▶ **Task details**
Transcribe word for word the lines below from the line with "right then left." through the line with "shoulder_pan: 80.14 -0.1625", ends included.

══ Extracted information

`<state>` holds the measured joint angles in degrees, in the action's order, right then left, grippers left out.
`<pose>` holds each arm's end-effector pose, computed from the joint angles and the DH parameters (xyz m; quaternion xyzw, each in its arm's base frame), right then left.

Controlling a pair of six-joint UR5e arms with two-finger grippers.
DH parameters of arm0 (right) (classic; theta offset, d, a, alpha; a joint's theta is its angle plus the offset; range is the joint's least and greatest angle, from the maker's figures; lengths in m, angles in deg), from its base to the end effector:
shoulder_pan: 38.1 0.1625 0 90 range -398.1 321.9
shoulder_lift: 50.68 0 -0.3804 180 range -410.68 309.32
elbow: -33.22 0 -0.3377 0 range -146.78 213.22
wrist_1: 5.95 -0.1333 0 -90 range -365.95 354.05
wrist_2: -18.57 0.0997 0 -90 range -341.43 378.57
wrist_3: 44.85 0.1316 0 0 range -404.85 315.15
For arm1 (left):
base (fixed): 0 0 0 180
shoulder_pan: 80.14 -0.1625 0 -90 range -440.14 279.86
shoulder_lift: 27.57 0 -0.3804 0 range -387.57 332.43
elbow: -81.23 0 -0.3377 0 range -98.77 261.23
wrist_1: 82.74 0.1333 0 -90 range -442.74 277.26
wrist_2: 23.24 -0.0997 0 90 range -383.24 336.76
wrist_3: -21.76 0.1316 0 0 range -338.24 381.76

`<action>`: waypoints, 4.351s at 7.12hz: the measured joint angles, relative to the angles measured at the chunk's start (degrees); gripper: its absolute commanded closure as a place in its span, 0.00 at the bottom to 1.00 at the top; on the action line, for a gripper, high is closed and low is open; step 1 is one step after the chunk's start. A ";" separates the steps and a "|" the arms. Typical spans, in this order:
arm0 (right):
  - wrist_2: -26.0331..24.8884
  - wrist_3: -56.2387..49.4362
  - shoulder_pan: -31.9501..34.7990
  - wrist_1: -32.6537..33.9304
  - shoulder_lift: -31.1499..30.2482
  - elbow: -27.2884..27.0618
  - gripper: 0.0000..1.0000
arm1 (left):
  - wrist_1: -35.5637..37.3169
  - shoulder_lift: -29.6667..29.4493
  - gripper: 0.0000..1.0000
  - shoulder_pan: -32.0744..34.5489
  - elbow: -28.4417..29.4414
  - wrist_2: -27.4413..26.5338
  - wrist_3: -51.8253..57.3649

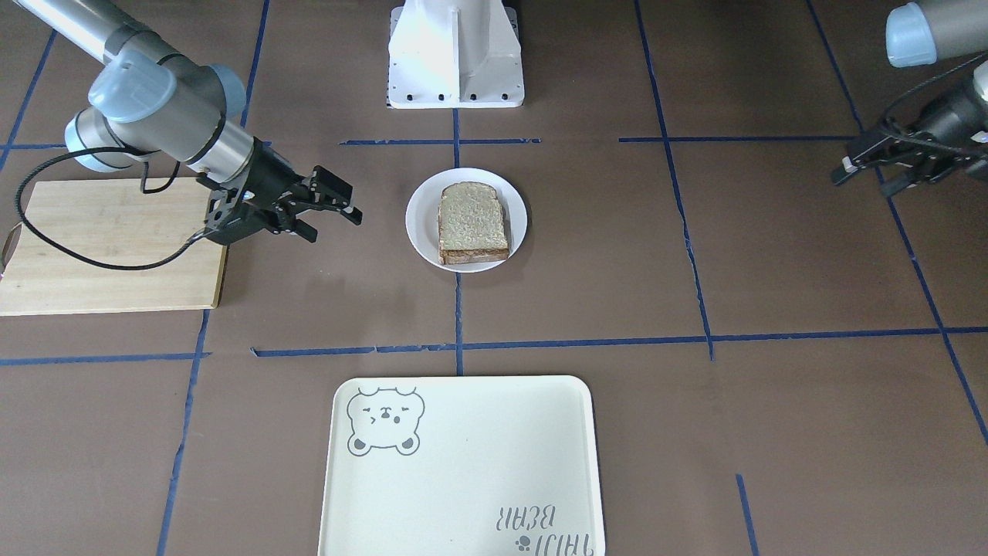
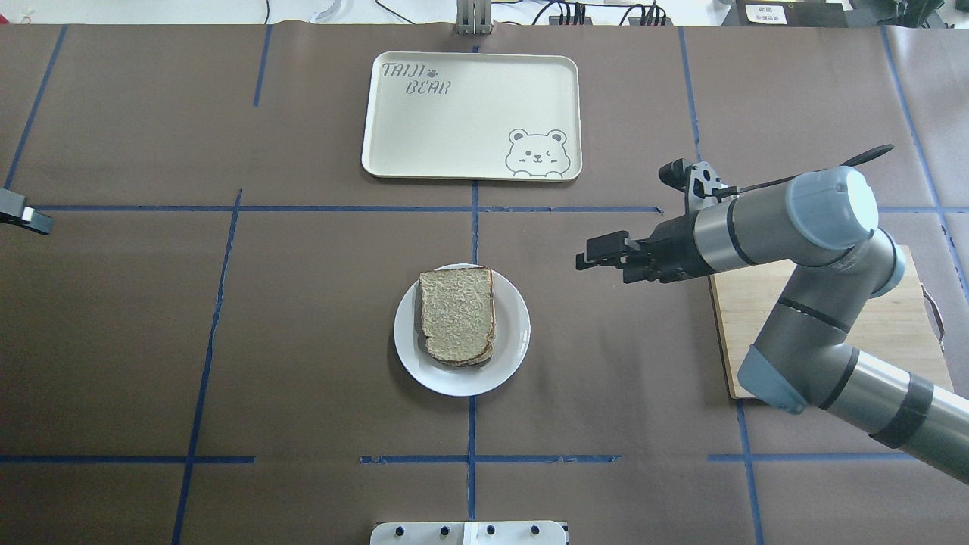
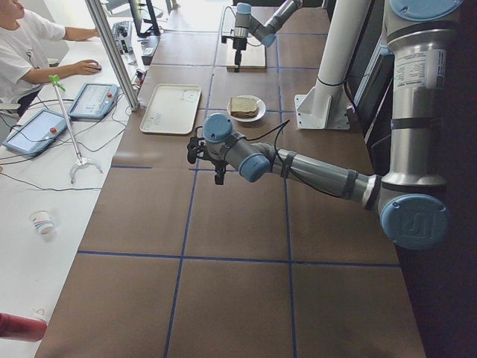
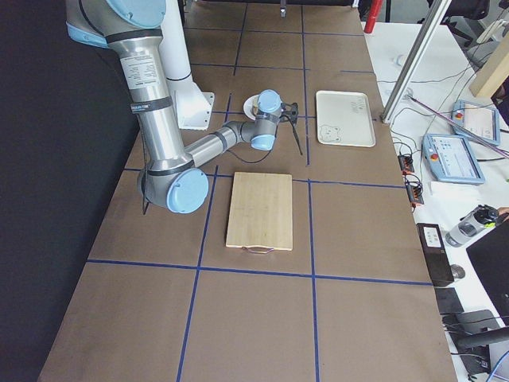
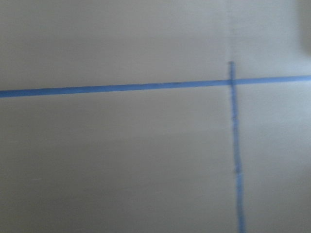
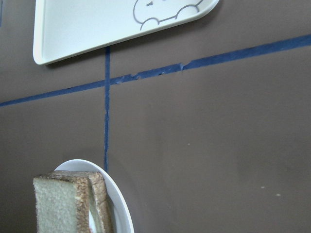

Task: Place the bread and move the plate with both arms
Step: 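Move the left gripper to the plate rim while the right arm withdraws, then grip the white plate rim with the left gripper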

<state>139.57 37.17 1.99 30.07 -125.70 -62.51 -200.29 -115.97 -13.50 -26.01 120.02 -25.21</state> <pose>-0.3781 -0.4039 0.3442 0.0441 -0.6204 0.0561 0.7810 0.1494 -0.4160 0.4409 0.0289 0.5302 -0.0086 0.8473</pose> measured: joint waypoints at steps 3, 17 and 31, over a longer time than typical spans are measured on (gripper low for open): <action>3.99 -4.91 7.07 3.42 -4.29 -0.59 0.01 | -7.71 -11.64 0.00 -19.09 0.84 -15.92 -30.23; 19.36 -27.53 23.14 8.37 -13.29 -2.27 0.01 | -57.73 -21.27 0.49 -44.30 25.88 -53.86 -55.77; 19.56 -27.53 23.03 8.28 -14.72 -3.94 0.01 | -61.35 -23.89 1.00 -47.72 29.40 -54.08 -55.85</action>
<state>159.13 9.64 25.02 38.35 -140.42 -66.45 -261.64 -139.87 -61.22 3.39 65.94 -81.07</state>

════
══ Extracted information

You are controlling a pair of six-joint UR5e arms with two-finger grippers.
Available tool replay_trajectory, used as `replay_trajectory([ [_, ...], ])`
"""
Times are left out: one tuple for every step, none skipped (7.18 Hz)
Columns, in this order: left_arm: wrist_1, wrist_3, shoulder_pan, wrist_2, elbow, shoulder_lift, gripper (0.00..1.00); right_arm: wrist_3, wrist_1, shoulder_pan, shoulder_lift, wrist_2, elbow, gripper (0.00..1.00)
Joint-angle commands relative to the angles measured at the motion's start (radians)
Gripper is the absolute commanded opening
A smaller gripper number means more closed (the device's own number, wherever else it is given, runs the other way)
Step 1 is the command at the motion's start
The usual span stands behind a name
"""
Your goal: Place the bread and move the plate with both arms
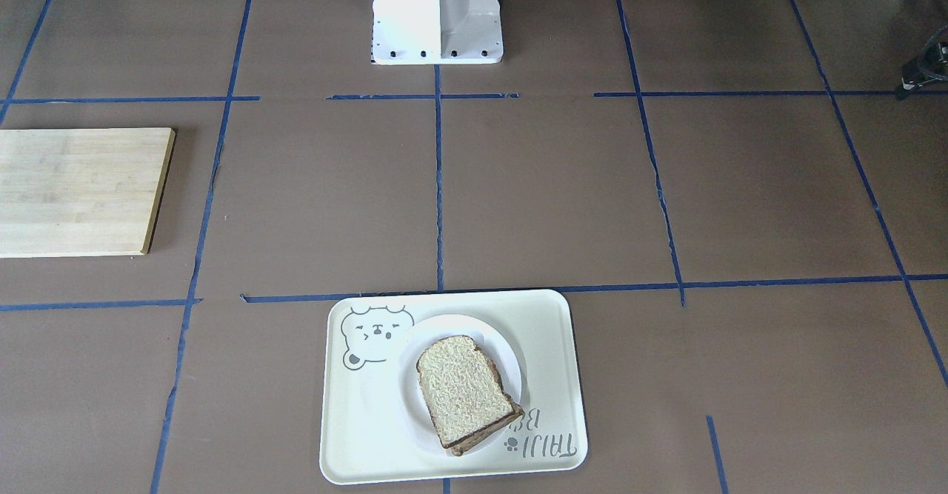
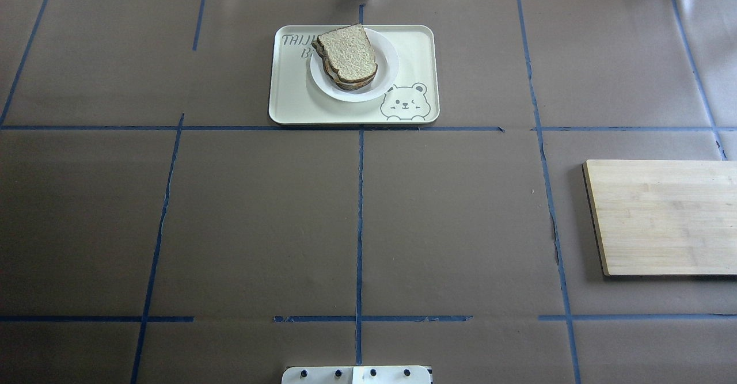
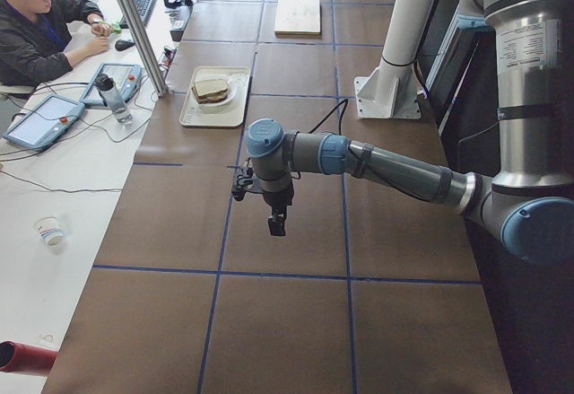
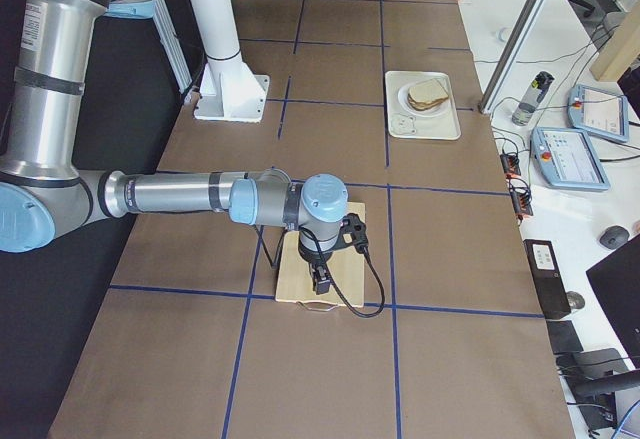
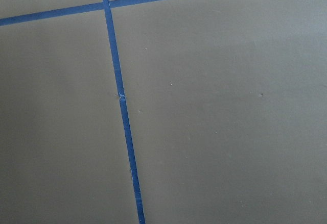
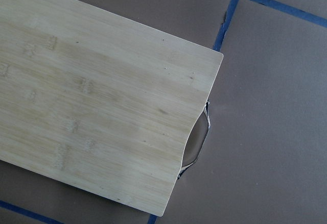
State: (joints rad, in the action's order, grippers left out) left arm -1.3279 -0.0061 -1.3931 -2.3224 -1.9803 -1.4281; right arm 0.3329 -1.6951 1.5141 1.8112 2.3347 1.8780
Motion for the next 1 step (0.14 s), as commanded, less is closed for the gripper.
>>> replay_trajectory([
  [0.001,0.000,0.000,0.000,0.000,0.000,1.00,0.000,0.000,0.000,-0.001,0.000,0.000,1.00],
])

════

▶ **Task answer**
`<pose>` holds each arm's end-effector pose, computed from the joint angles and the DH parameters (xyz m; quaternion xyzw, each in its arm's base frame), right then left.

Controlling a pair of six-joint UR5e arms with two-finger grippers.
DH parameters of arm0 (right) (classic; theta offset, d, a, alpha; a joint's theta is its angle plus the offset; range is the joint's least and greatest angle, from the maker's figures; lengths in m, angles in deg), from its base to the end effector:
shoulder_pan: 38.1 0.1625 0 90 range -398.1 321.9
shoulder_lift: 50.68 0 -0.3804 180 range -410.68 309.32
elbow: -33.22 0 -0.3377 0 range -146.78 213.22
wrist_1: 5.95 -0.1333 0 -90 range -365.95 354.05
wrist_2: -18.57 0.0997 0 -90 range -341.43 378.57
wrist_3: 44.85 0.1316 0 0 range -404.85 315.15
For arm1 (left):
base (fixed): 0 0 0 180
shoulder_pan: 80.14 -0.1625 0 -90 range -440.14 279.86

The exercise is finished and nothing remains.